Dans l’affaire portée devant la Cour de cassation, une ressortissante étrangère en situation irrégulière a été placée en rétention administrative par un préfet le 25 juillet 2023. Le Juge des libertés et de la détention a été saisi en prolongation de la mesure le 27 juillet, et a prolongé la rétention pour 28 jours, par une ordonnance du 28 juillet.

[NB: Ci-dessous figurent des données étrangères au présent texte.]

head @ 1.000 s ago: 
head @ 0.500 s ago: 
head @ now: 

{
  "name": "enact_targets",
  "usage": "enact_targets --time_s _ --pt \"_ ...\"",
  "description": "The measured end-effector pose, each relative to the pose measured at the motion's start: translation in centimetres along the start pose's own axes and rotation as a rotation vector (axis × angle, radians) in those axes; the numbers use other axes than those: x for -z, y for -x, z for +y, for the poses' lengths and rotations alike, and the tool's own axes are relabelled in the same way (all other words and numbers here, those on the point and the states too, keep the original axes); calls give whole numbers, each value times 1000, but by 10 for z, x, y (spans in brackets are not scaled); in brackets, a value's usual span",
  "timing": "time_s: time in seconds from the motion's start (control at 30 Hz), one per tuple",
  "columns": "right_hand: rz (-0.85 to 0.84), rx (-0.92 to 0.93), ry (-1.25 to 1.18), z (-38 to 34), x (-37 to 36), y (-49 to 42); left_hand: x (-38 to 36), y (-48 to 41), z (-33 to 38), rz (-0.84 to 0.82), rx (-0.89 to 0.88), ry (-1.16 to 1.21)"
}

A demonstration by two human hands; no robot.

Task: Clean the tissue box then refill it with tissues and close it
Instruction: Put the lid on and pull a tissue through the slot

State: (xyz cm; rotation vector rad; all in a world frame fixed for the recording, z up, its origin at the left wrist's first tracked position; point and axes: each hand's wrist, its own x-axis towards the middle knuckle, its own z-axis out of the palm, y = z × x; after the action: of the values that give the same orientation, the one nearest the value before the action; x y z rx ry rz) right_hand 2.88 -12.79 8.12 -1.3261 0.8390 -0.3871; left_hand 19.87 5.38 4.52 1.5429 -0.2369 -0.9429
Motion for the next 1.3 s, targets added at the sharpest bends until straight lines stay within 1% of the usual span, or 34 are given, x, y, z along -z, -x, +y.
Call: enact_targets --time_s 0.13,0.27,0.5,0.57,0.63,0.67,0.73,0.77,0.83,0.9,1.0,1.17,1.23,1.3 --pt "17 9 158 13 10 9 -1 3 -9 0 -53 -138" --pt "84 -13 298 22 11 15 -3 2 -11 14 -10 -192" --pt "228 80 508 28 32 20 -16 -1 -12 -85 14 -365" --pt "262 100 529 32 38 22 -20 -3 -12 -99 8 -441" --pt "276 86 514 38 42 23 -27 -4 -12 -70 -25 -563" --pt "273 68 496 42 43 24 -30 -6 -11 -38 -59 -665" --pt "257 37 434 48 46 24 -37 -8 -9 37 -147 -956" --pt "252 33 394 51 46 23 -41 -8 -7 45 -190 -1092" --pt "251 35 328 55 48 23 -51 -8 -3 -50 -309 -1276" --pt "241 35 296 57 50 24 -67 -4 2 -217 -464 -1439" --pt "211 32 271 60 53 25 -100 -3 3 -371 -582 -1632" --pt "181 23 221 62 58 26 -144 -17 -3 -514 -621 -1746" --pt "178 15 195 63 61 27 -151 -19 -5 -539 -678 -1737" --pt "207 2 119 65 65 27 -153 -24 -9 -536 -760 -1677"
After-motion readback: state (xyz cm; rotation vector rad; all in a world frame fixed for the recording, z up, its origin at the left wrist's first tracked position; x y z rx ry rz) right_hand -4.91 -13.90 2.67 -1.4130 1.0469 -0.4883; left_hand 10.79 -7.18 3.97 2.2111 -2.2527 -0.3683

Le 31 juillet, l’intéressée a formé appel de cette ordonnance, par l’intermédiaire d’un courriel transmis au greffe de la Cour d’appel par la Cimade, association habilitée à intervenir en centre de rétention.
Le premier président de la Cour d'appel a toutefois déclaré cet appel irrecevable, car il était hors délai, qu’il avait été formé via un canal inadéquat et qu’il ne permettait pas d’identifier clairement l’origine de l’appel.
Toutefois, la requérante soulait que le délai d’appel avait été respecté, le 29 juillet étant un samedi, et que le lundi 31 était le premier jour ouvrable suivant. Également, elle souligne que la transmission par la Cimade était régulière, et que la volonté de faire appel émanait bien d’elle, conformément aux dispositions du CESEDA.
C’est dans ce contexte que la Cour de cassation casse l’ordonnance pour violation des articles R 743-10 et R 743-11 du CESEDA et de l’article 642 du Code de procédure civile. Elle rappelle alors qu’en cas d’expiration du délai d’appel un jour non ouvrable, ce dernier est prorogé, que la déclaration d’appel peut être transmise par tout moyen (notamment une association habilitée) et que le courriel envoyé comportait bien une déclaration d’appel qui était identifiable et signée.